To see how this works, we will begin by considering how a simple reinforcement learner might evolve optimal dispositions for playing an n-armed bandit game, then return to the problem of learning how to learn in the next section.Footnote 14 In an n-armed bandit game, an agent is presented with n slot machines with the goal of finding and playing the machine that in fact pays at the highest rate.

Consider three slot machines A, B, and C that each pays in dollar coins and has a maximum payoff of $10 on a play. Suppose that each machine pays randomly with a different, but unknown, expected return. There is a straightforward procedure by which a simple reinforcement learner will almost always evolve to play the machine with the highest expected return with probability 1.

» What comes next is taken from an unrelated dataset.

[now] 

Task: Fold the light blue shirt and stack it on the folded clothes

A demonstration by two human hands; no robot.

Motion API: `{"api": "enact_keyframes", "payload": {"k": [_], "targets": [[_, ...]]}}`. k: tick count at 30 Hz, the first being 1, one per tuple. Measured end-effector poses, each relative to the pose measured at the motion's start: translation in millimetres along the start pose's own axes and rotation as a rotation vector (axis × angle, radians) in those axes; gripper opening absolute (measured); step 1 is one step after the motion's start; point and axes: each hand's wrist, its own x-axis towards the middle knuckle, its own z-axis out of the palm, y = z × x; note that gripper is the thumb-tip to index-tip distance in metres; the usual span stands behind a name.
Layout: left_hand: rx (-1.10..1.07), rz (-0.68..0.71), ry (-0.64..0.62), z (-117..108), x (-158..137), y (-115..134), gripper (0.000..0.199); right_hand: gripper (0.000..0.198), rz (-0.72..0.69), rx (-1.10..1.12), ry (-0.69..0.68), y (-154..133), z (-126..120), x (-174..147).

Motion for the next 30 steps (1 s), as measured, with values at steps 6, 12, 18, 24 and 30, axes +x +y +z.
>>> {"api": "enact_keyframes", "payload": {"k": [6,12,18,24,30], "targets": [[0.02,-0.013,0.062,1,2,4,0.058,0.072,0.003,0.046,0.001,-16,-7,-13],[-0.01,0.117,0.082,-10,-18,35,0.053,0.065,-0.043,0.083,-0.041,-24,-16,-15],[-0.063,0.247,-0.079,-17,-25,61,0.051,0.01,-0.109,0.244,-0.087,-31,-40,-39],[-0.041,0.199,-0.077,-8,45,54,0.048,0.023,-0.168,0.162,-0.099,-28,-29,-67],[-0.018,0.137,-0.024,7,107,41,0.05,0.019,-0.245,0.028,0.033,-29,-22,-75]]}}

Suppose that the agent starts with an urn containing one ball of each type A, B, and C. On each play, she draws a ball at random from the urn and plays the indicated machine. Then she returns the ball drawn to the urn and adds a duplicate ball for each dollar coin she received on the play. As she repeats this procedure, with probability 1 both the probability that she will play and the empirical frequency with which she will play the machine with the highest expected return will converge to 1 in the limit of play. As a result, she will almost always evolve dispositions to play optimally. This is true for any finite number of slot machines she might investigate if one of them in fact pays best.Footnote 15

Not all learning dynamics have this property. Some are, as Brian Skyrms put it, too hot and some are too cold.Footnote 16 If the learning dynamics is too cold, then the agent may get stuck always playing the same suboptimal machine. If it is too hot, she may get stuck always exploring her options. Simple reinforcement solves the Goldilocks problem of finding an effective learning dynamics by being just right for the standard n-armed bandit game.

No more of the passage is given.